### [YOUR TASK]
From the listing below, output the lines between the one with "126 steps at" and the one with "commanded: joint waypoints", including those two, and nothing else. Pictures are not copied.

### [RECORDS SUPPLIED]
---*---

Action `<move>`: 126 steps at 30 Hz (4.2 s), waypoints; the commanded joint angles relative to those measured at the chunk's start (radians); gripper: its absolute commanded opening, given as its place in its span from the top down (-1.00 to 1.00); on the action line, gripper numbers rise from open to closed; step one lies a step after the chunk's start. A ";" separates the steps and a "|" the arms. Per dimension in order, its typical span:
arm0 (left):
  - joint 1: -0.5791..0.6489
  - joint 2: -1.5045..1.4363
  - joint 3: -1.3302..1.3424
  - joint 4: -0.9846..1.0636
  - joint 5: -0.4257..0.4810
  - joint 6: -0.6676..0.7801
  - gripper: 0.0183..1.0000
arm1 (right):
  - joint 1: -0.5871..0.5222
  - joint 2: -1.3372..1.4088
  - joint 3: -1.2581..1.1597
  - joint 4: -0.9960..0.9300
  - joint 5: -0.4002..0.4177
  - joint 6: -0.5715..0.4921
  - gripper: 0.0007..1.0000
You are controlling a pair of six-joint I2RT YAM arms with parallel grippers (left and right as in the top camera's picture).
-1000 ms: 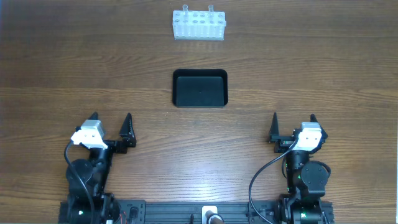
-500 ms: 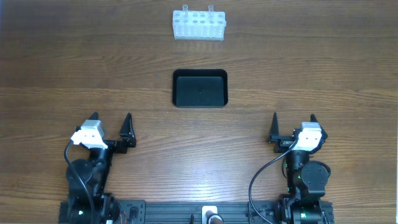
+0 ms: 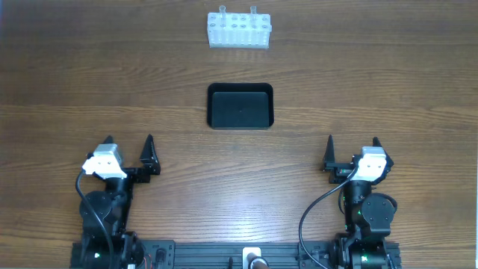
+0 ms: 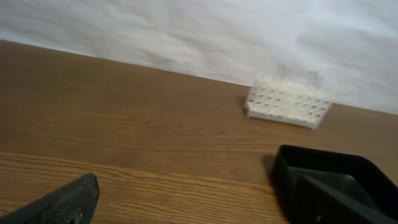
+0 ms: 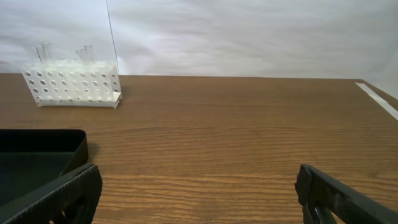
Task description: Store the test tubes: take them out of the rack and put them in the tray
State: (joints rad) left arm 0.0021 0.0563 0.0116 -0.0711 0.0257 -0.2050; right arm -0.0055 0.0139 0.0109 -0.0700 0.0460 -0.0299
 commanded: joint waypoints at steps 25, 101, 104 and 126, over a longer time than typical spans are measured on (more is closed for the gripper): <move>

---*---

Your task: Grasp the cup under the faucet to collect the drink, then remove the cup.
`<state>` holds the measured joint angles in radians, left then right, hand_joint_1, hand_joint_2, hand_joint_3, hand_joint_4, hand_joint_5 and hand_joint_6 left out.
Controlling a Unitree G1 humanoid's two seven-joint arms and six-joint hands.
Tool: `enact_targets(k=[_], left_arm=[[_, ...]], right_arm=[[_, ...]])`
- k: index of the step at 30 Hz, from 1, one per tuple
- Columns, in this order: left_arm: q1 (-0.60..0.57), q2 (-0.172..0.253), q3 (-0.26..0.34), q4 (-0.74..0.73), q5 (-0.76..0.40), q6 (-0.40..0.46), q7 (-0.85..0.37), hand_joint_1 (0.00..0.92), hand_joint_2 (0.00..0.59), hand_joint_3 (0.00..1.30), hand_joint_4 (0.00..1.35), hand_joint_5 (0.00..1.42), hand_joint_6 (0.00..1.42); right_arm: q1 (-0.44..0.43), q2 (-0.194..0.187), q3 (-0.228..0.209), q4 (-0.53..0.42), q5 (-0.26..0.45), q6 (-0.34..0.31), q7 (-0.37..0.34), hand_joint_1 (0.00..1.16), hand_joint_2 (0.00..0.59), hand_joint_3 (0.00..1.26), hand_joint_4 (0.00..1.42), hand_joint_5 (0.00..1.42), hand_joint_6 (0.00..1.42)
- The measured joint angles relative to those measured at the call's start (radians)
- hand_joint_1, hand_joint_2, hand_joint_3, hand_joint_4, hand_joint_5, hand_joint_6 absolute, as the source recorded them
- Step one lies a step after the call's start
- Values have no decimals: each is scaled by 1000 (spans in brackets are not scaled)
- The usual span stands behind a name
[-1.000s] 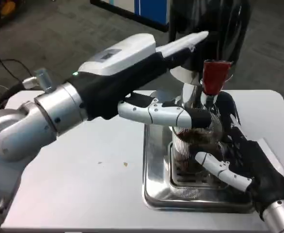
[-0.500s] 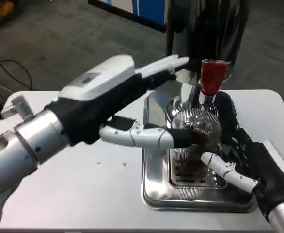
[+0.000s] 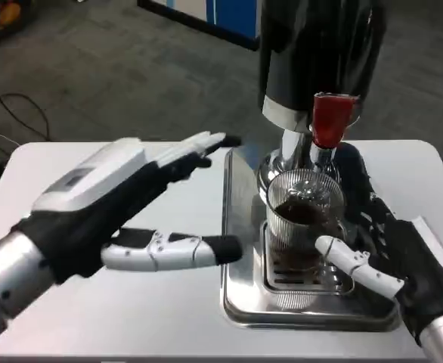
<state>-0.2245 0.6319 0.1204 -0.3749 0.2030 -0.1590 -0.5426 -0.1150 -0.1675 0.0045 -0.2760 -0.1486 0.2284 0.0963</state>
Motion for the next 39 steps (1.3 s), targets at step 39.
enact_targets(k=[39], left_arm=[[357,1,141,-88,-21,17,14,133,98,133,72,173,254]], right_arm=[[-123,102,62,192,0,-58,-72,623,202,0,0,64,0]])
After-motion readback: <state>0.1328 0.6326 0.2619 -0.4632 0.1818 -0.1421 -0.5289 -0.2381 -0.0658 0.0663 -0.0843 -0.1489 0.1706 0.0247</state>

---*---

### [WRITTEN ANSWER]
Action `<move>`: 126 steps at 30 Hz (4.2 s), waypoints; the commanded joint angles relative to those measured at the chunk's start (radians); gripper: its absolute commanded opening, given as its place in its span from the top down (-1.00 to 1.00); on the action line, gripper numbers rise from open to closed; step one lies a step after the chunk's start. A ";" separates the steps and a "|" the arms. Per dimension in order, its typical span:
arm0 (left):
  - joint 1: -0.5791..0.6489
  - joint 2: -1.5045..1.4363
  - joint 3: -1.3302..1.3424
  - joint 4: -0.9846..1.0636
  - joint 5: -0.4257..0.4810
  - joint 6: -0.6676..0.7801
  - gripper: 0.0183..1.0000
arm1 (right):
  - joint 1: -0.5871..0.5222
  - joint 2: -1.3372..1.4088
  - joint 3: -1.2581..1.1597
  - joint 4: -0.9960..0.9300
  - joint 5: -0.4002..0.4177
  - joint 6: -0.5715..0.4921
  - gripper: 0.0007..1.0000
You are controlling a pair of six-joint I2RT YAM arms with parallel grippers (left and right as in the top camera's picture).
-1000 ms: 
-500 ms: 
+0 ms: 
+0 ms: 
+0 ms: 
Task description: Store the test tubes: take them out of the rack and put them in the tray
State: (joints rad) left arm 0.0021 0.0563 0.0116 -0.0711 0.0257 -0.2050; right arm -0.0055 0.0139 0.0109 -0.0700 0.0460 -0.0299
 commanded: joint waypoints at steps 25, 101, 104 and 126, over a longer time than typical spans are measured on (more is closed for the gripper): <move>

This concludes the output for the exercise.